— TASK GOAL —
Please give every entry again, exactly as it reads.

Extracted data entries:
★ ★ ★ ★
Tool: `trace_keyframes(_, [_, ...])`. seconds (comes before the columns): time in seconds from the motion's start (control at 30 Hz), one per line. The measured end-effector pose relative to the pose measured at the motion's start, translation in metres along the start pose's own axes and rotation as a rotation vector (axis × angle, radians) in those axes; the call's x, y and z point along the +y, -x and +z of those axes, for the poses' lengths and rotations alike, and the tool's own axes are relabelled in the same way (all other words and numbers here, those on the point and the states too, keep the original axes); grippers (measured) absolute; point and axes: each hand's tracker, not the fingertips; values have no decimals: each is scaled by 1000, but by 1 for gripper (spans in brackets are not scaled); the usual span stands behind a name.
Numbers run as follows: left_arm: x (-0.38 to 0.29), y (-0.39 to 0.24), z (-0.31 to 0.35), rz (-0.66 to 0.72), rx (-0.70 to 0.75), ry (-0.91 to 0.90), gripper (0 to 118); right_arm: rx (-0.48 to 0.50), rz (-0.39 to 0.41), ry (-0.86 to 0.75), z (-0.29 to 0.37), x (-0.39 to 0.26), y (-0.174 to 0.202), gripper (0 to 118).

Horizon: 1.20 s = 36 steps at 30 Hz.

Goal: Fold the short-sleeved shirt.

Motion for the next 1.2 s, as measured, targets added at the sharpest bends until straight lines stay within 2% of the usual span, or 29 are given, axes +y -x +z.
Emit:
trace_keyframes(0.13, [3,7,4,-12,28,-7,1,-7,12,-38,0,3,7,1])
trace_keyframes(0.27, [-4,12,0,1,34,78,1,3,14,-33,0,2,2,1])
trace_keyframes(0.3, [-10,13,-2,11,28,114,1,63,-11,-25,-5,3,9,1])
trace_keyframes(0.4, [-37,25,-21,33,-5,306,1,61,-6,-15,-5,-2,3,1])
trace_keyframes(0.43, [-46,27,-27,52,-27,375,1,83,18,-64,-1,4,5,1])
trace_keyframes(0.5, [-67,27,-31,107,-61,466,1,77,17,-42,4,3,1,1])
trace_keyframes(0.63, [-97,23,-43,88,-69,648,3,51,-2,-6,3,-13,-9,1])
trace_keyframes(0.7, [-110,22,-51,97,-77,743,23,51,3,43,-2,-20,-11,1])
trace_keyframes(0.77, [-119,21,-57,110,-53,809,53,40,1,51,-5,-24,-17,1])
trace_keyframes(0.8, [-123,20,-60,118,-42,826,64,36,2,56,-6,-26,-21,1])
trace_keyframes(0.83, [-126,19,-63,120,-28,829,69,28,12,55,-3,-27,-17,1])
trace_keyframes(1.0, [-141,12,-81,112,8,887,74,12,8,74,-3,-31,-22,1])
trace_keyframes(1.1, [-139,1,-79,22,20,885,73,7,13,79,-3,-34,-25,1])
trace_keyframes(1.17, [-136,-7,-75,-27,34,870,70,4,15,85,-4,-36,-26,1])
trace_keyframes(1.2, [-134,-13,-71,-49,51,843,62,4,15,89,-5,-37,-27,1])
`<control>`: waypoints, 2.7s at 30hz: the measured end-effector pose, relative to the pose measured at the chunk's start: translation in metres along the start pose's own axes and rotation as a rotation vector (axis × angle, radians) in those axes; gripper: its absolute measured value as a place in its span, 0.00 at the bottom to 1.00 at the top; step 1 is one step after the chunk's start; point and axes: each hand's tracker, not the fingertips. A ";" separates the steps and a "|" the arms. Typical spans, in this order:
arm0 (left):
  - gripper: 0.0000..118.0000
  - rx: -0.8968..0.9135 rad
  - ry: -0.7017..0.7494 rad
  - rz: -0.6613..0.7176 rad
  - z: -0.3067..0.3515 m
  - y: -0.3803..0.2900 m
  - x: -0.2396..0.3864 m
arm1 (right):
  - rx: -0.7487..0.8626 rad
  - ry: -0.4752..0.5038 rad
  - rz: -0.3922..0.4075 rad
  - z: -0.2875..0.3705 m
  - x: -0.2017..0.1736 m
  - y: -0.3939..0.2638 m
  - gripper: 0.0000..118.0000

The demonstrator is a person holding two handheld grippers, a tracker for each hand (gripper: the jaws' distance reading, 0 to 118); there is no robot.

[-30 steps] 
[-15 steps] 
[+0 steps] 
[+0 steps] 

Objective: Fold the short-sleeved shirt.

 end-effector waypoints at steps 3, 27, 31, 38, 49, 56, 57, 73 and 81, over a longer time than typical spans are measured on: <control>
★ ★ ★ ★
— THE ANSWER —
Tool: `trace_keyframes(_, [_, ...])`. seconds (comes before the columns): time in seconds from the motion's start (control at 30 Hz), one per line. The measured end-effector pose relative to the pose measured at the motion's start, translation in metres along the start pose's own axes and rotation as a rotation vector (axis × angle, radians) in those axes; the call's x, y and z point along the +y, -x and +z of those axes, for the poses' lengths and rotations alike, and the tool's own axes are relabelled in the same way (all other words and numbers here, those on the point and the states too, keep the original axes); grippers (measured) absolute; point and axes: each hand's tracker, not the fingertips; values have no decimals: each is scaled by 1000, but by 1 for gripper (spans in brackets are not scaled); the usual span stands behind a name.
Numbers run as follows: left_arm: x (-0.38 to 0.29), y (-0.39 to 0.24), z (-0.31 to 0.35), rz (-0.66 to 0.72), rx (-0.70 to 0.75), ry (-0.91 to 0.90), gripper (0 to 118); right_arm: rx (-0.48 to 0.50), rz (-0.39 to 0.41), ry (-0.86 to 0.75), z (-0.29 to 0.37), x (-0.39 to 0.26), y (-0.174 to 0.202), gripper (0 to 118).

Horizon: 1.20 s = 36 steps at 30 Hz.

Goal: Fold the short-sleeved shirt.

Motion for the next 1.2 s, as measured, targets added at the sharpest bends until straight lines stay within 2% of the usual span, or 29 are given, axes +y -x +z.
Emit:
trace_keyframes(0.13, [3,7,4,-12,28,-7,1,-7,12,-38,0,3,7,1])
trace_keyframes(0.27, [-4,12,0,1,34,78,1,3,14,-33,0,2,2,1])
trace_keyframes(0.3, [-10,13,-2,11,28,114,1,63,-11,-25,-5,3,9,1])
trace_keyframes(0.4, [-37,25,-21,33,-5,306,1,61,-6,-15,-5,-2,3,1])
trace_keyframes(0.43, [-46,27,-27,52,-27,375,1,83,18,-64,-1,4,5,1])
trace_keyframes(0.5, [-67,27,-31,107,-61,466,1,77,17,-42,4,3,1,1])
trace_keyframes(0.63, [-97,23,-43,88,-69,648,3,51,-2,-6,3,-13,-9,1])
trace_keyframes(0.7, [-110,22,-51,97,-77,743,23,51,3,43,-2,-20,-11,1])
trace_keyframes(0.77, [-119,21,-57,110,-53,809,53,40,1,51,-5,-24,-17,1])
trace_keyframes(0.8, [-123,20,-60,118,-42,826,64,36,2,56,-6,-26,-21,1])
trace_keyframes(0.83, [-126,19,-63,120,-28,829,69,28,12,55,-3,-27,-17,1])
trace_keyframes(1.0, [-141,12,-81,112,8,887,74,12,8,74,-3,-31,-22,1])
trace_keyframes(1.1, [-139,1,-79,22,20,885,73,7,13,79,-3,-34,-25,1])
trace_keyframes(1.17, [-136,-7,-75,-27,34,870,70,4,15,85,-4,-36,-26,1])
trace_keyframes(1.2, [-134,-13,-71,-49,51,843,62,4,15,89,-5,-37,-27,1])
`<control>`: waypoints, 2.7s at 30hz: the measured end-effector pose, relative to the pose measured at the chunk's start: translation in metres along the start pose's own axes and rotation as a rotation vector (axis × angle, radians) in those axes; gripper: its absolute measured value as a place in its span, 0.00 at the bottom to 1.00 at the top; step 1 is one step after the chunk's start; point and axes: each hand's tracker, not the fingertips. A ";" separates the steps and a "|" the arms. Typical spans, in this order:
arm0 (left):
  - gripper: 0.0000..118.0000
  - rx: -0.8968..0.9135 rad
  - ry: -0.7017..0.7494 rad
  - rz: -0.6613..0.7176 rad
  - z: -0.3067..0.3515 m
  - y: -0.3803..0.2900 m
  - x: -0.2396..0.3864 m
arm1 (right):
  - rx: -0.7487..0.8626 rad
  - ry: -0.4752..0.5038 rad
  - rz: -0.3922..0.4075 rad
  - z: -0.2875..0.3705 m
  - x: -0.2017..0.1736 m
  - y: -0.3939..0.2638 m
  - gripper: 0.0000..118.0000

The demonstrator is a person holding two handheld grippers, a tracker for each hand (gripper: the jaws' distance reading, 0 to 118); there is no robot.

[-30 steps] 
[-15 steps] 
[+0 steps] 
[+0 steps] 

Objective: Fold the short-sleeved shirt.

 end-effector waypoints at steps 3, 27, 31, 38, 49, 56, 57, 73 and 81, over a longer time than typical spans are measured on: <control>

No part of the answer remains open.